__TASK PROMPT__.
In the material below, the lines from the one containing "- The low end" through the one containing "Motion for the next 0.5" are to be given again exactly, ends included, and no others.

--- START ---

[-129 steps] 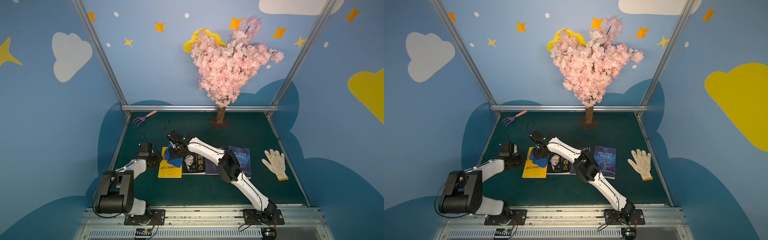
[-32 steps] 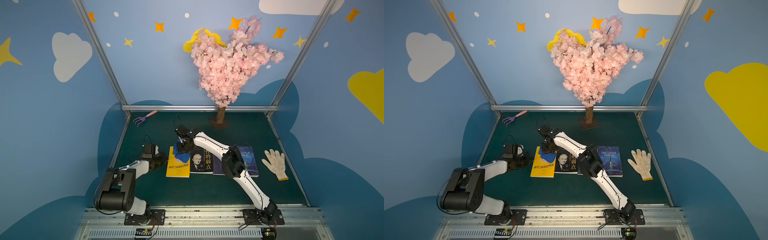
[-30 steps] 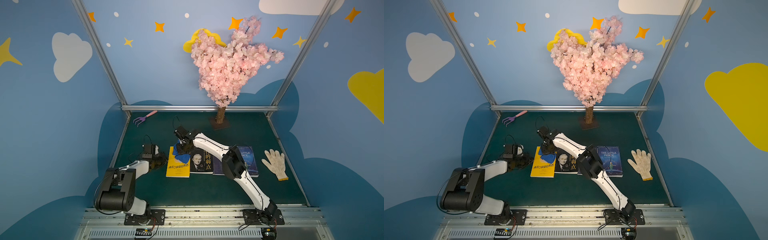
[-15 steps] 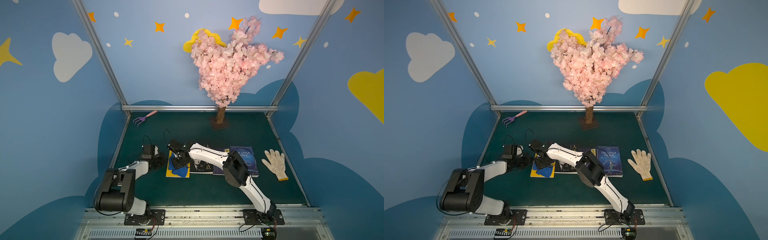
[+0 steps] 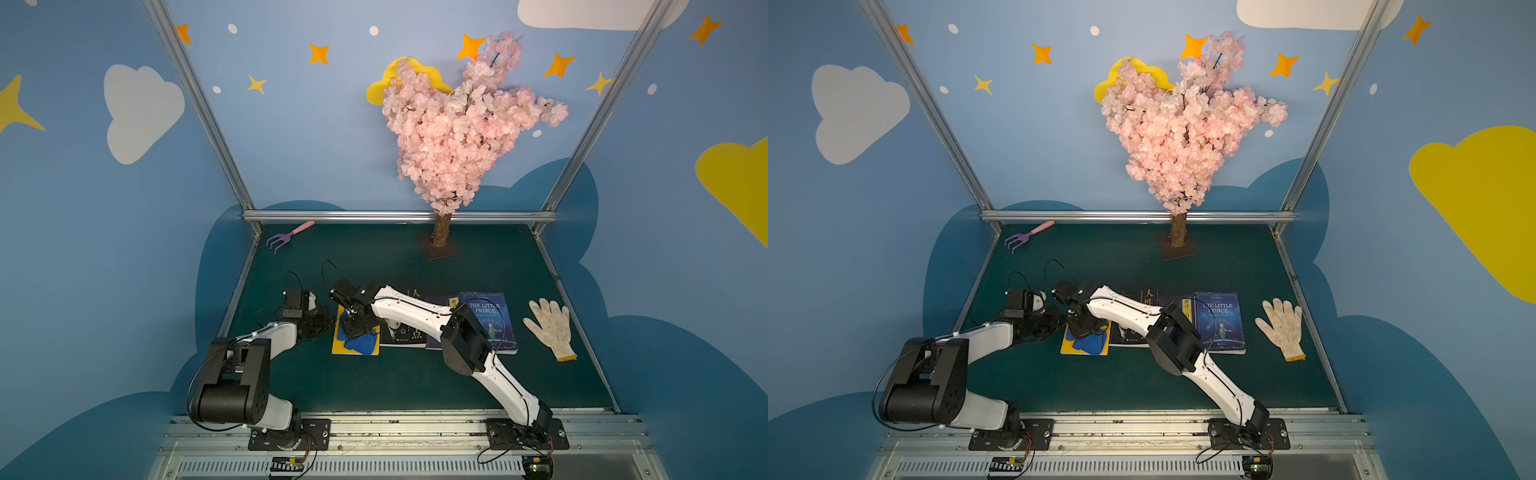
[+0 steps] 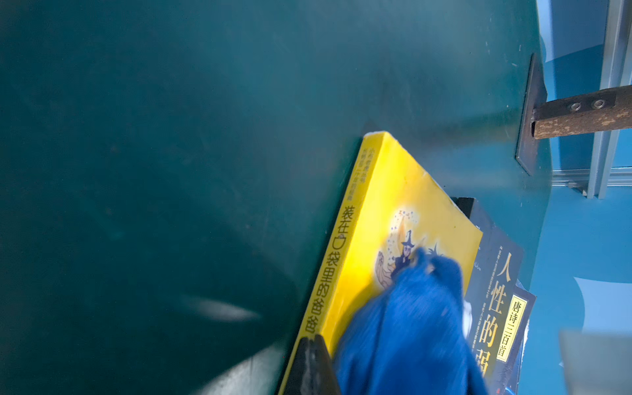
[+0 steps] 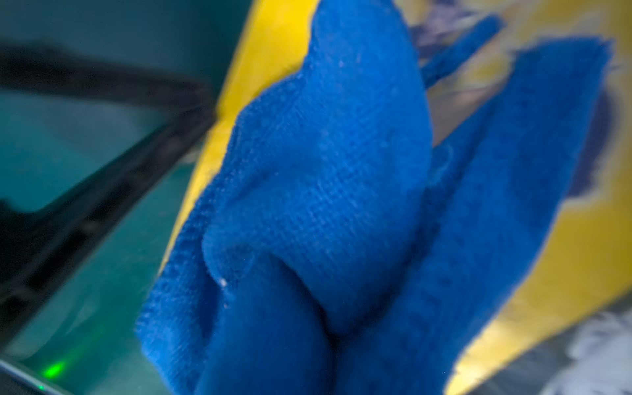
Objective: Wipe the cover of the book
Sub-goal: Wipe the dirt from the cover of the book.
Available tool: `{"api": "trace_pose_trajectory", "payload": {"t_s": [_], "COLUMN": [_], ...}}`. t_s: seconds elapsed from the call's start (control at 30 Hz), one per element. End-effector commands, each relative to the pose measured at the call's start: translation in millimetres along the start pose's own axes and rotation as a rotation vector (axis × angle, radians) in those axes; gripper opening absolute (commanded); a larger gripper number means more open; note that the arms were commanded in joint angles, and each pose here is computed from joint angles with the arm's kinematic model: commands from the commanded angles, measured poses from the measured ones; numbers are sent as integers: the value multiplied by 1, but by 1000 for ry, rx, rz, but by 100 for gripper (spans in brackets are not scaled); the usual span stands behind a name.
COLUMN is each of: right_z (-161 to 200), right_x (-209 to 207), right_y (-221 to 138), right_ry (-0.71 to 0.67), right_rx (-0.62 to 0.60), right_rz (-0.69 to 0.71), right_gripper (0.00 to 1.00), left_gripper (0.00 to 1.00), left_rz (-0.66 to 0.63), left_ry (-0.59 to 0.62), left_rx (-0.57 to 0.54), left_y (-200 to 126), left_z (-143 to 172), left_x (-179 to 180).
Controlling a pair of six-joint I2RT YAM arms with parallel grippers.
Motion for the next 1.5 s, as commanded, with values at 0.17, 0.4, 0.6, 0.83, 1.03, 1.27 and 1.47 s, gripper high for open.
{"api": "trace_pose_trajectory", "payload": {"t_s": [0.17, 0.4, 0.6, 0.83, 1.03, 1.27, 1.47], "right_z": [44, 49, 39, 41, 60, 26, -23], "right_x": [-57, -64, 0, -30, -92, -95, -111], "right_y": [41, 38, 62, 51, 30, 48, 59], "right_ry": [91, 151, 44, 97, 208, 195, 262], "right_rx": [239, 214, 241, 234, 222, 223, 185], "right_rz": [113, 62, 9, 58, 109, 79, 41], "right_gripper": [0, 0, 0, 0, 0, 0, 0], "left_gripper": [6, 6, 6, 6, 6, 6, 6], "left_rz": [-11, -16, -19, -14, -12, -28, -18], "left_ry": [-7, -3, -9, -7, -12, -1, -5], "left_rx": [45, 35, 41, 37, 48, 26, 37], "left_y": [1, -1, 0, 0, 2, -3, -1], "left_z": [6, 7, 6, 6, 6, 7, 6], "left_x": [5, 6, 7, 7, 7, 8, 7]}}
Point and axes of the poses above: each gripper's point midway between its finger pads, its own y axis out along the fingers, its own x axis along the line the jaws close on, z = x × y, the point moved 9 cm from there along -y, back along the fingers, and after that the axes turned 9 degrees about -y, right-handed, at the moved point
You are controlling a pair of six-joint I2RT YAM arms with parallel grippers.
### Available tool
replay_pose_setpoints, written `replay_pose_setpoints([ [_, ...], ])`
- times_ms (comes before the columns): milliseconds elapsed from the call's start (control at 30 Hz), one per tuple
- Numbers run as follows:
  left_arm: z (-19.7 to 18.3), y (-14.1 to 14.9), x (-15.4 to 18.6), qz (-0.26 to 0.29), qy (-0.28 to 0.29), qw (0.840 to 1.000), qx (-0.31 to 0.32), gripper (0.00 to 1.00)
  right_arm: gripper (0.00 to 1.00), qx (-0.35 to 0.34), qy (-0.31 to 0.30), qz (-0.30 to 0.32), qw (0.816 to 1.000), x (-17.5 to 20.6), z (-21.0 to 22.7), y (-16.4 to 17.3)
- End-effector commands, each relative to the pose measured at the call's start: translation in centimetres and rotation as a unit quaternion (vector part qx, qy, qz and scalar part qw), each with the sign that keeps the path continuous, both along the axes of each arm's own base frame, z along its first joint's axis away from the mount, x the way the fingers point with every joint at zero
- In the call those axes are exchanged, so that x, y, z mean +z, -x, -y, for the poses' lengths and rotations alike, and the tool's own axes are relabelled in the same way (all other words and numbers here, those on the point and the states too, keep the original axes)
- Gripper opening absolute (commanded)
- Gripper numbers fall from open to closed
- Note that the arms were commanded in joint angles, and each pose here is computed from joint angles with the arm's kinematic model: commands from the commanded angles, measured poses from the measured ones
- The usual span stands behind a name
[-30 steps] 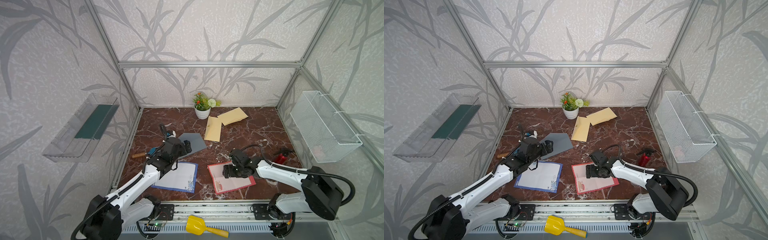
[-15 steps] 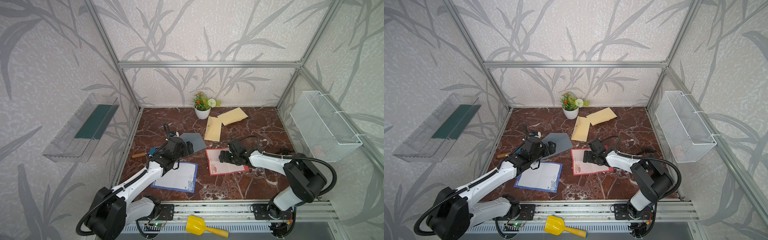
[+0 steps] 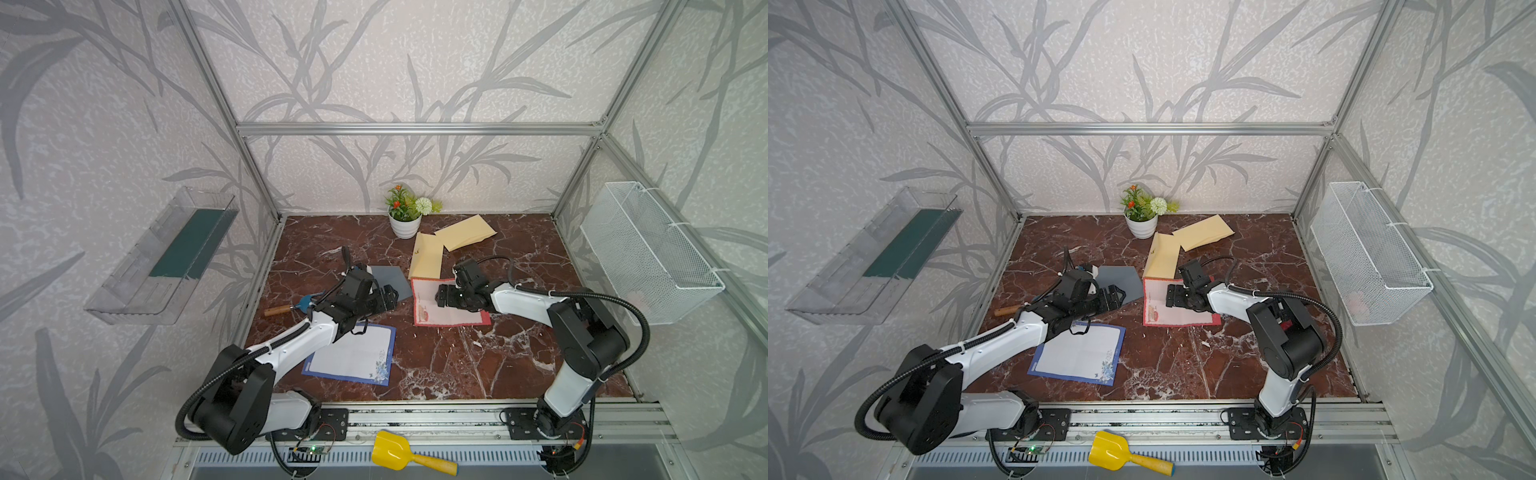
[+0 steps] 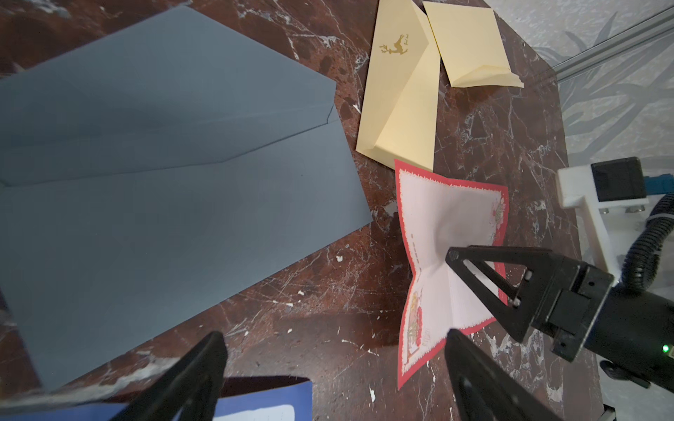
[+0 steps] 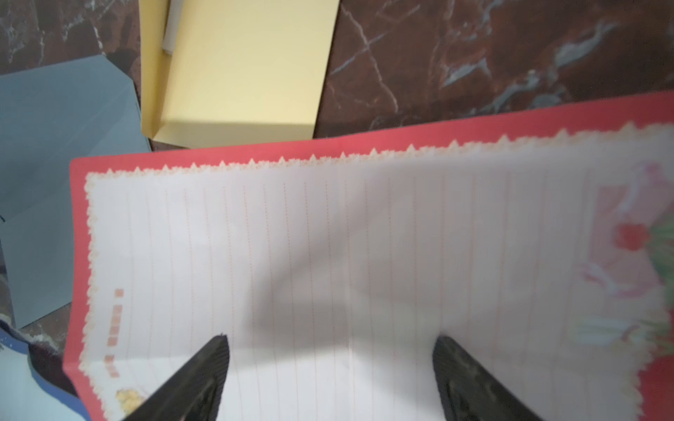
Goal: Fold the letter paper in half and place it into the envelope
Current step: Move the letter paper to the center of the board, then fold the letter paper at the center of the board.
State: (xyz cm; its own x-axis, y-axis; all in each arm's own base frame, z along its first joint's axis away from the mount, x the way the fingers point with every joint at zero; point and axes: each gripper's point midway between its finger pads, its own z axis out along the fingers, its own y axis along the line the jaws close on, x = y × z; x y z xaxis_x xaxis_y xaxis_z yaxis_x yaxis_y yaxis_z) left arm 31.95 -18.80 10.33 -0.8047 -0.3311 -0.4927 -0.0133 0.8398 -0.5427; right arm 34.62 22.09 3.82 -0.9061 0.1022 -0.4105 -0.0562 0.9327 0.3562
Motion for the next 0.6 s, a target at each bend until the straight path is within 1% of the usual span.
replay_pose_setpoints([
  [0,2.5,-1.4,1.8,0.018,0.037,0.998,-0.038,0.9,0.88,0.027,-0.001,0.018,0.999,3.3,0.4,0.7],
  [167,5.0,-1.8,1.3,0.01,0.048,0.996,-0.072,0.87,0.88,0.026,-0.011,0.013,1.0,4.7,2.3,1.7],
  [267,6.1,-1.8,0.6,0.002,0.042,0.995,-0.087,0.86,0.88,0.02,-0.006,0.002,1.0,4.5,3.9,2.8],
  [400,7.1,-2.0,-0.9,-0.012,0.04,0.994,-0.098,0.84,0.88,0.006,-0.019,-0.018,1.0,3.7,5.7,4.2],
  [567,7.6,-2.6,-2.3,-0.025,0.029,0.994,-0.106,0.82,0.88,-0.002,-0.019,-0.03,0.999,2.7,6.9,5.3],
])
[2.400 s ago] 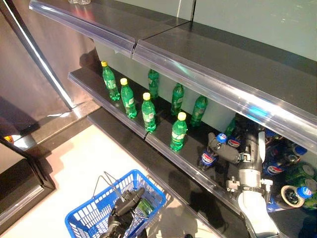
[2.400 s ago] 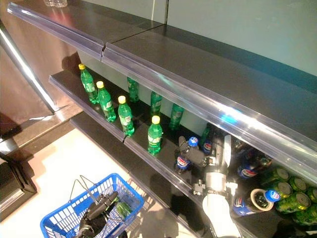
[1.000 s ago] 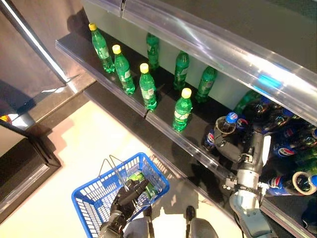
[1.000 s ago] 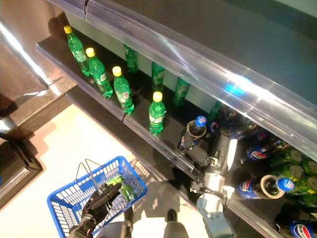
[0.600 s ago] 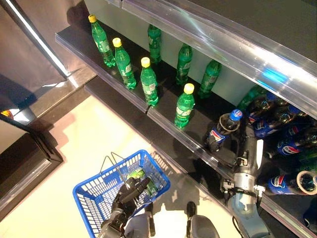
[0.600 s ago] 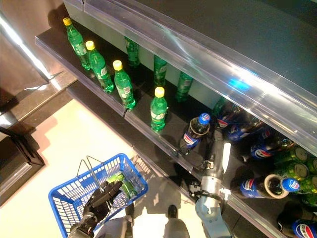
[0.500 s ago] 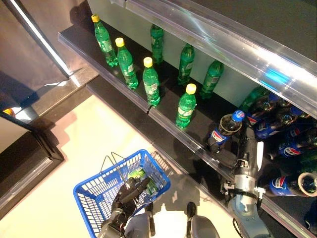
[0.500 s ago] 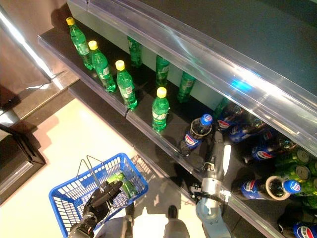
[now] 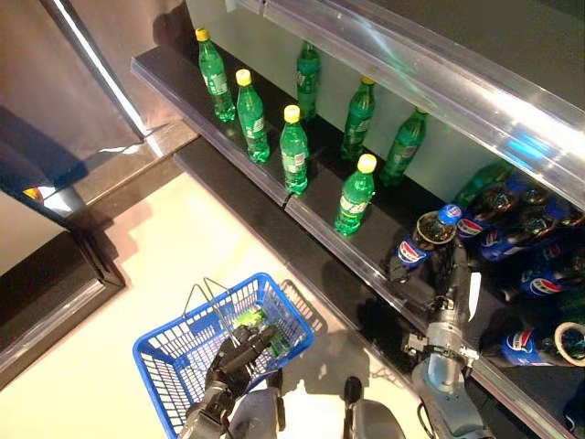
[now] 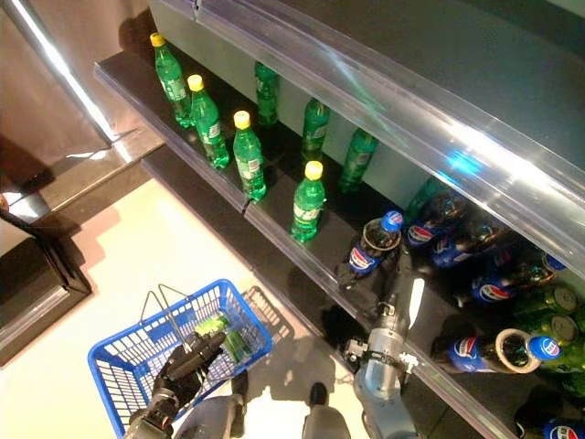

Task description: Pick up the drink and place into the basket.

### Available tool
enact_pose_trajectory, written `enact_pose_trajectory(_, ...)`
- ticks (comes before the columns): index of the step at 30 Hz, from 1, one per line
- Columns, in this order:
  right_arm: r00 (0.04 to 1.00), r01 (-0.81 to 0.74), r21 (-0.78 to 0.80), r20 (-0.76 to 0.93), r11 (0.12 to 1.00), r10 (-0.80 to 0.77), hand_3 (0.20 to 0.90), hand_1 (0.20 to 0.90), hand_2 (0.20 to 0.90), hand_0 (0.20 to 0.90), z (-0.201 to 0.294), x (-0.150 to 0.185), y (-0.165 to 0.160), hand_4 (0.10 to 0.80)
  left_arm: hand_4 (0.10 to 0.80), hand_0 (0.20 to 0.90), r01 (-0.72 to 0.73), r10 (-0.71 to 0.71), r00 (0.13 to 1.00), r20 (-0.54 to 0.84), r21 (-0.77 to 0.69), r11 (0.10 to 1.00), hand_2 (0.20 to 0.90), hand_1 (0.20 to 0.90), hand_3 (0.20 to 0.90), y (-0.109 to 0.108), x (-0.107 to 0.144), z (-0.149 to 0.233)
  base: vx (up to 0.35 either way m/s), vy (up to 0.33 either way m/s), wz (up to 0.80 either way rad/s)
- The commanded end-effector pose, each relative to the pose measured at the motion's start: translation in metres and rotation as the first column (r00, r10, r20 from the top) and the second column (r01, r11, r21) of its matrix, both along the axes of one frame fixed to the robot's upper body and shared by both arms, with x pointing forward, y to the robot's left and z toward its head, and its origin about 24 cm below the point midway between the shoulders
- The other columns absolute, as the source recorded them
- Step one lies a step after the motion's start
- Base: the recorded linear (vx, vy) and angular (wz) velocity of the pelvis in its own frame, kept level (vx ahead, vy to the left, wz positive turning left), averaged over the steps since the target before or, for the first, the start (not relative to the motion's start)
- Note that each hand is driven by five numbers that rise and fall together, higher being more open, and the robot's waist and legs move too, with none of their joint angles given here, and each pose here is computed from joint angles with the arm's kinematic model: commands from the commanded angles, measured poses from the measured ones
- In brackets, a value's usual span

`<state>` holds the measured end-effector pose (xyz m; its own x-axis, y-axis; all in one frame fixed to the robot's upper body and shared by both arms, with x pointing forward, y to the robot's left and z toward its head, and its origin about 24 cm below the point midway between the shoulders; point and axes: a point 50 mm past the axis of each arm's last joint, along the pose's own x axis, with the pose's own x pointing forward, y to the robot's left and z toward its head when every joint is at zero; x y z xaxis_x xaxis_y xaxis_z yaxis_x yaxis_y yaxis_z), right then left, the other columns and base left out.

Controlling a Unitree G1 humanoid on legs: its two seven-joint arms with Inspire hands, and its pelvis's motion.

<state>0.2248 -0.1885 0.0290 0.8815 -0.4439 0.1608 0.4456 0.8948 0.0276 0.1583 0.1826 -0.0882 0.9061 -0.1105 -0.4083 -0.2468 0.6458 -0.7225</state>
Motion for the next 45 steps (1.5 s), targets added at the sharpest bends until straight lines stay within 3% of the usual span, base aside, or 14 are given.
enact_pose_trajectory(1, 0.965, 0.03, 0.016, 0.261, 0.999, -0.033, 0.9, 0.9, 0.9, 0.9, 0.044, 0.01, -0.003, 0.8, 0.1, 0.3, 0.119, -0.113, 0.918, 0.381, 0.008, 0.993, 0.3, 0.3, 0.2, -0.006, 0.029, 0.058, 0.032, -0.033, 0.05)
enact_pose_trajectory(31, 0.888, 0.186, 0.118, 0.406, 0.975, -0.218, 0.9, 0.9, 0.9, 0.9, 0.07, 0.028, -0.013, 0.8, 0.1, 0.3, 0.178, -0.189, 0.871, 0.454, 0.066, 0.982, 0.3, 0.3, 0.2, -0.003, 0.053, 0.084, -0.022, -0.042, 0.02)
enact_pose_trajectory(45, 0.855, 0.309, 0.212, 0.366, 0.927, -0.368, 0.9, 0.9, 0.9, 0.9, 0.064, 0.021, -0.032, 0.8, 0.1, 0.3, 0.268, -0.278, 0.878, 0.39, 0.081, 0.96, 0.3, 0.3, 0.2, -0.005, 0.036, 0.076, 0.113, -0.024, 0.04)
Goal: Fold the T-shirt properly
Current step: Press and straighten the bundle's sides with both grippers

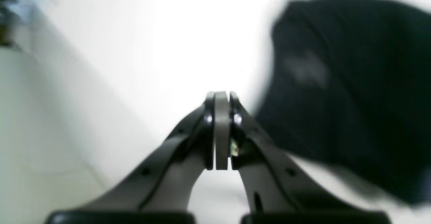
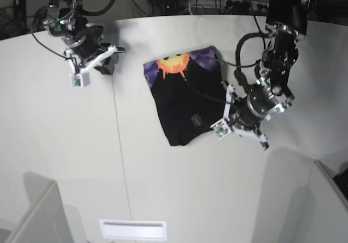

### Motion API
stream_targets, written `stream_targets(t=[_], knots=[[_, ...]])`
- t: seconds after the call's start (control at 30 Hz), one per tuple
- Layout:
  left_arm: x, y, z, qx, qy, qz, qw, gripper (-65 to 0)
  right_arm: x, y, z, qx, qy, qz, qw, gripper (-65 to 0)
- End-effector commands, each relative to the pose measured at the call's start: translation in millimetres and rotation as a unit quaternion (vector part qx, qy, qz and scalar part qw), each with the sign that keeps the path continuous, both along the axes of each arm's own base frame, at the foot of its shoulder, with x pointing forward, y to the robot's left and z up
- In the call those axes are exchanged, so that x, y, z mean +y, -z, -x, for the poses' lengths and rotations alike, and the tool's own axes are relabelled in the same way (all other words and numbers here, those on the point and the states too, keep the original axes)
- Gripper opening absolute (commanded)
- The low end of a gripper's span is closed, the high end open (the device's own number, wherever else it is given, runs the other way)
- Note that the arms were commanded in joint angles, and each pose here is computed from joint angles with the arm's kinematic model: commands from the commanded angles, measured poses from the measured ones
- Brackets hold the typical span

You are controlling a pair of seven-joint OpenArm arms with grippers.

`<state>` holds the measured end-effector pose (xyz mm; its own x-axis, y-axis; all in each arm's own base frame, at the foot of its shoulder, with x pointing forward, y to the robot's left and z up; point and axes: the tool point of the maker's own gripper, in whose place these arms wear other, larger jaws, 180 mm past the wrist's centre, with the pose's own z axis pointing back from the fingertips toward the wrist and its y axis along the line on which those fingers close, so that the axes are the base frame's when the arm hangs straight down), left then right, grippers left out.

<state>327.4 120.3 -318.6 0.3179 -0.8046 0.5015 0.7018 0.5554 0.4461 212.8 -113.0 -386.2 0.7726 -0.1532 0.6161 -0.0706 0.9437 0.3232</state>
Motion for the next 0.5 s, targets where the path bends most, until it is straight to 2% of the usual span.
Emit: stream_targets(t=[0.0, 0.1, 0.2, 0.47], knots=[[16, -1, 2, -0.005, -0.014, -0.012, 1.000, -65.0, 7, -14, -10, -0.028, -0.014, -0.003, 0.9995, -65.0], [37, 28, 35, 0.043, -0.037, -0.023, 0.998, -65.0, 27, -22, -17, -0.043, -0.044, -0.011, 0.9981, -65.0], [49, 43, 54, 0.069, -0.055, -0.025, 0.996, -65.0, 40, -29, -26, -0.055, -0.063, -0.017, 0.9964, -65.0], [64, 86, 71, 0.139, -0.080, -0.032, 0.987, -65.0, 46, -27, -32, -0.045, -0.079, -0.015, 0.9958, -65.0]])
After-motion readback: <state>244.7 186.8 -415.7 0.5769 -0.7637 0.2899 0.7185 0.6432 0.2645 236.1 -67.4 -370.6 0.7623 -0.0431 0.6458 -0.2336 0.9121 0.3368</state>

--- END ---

__SOLUTION TO THE EXERCISE__.
- The low end of a gripper's span is closed, the high end open (the device's own number, wherever else it is given, runs the other way)
- Note that the arms were commanded in joint angles, and each pose here is computed from joint angles with the arm's kinematic model: commands from the commanded angles, measured poses from the measured ones
- Brackets hold the typical span

You are controlling a pair of seven-joint OpenArm arms with grippers.

`<state>` holds the measured end-effector pose (xyz mm; its own x-axis, y-axis; all in each arm's own base frame, at the foot of its shoulder, with x pointing forward, y to the robot's left and z up; point and axes: the tool point of the maker's own gripper, in whose place these arms wear other, larger jaws, 180 mm past the wrist's centre, with the pose's own z axis pointing back from the fingertips toward the wrist and its y axis along the line on which those fingers close, so that the axes are the base frame's when the arm hangs straight down), left then right, grippers left out.

<state>327.4 120.3 -318.6 0.3179 -0.8046 0.5015 0.7018 0.5554 0.4461 212.8 -113.0 -386.2 0.7726 -0.1532 0.6161 -0.0706 0.9437 0.3232</state>
Motion for the next 0.5 s, targets where the path bends most, until it is straight to 2% of the usual span.

This exercise is done.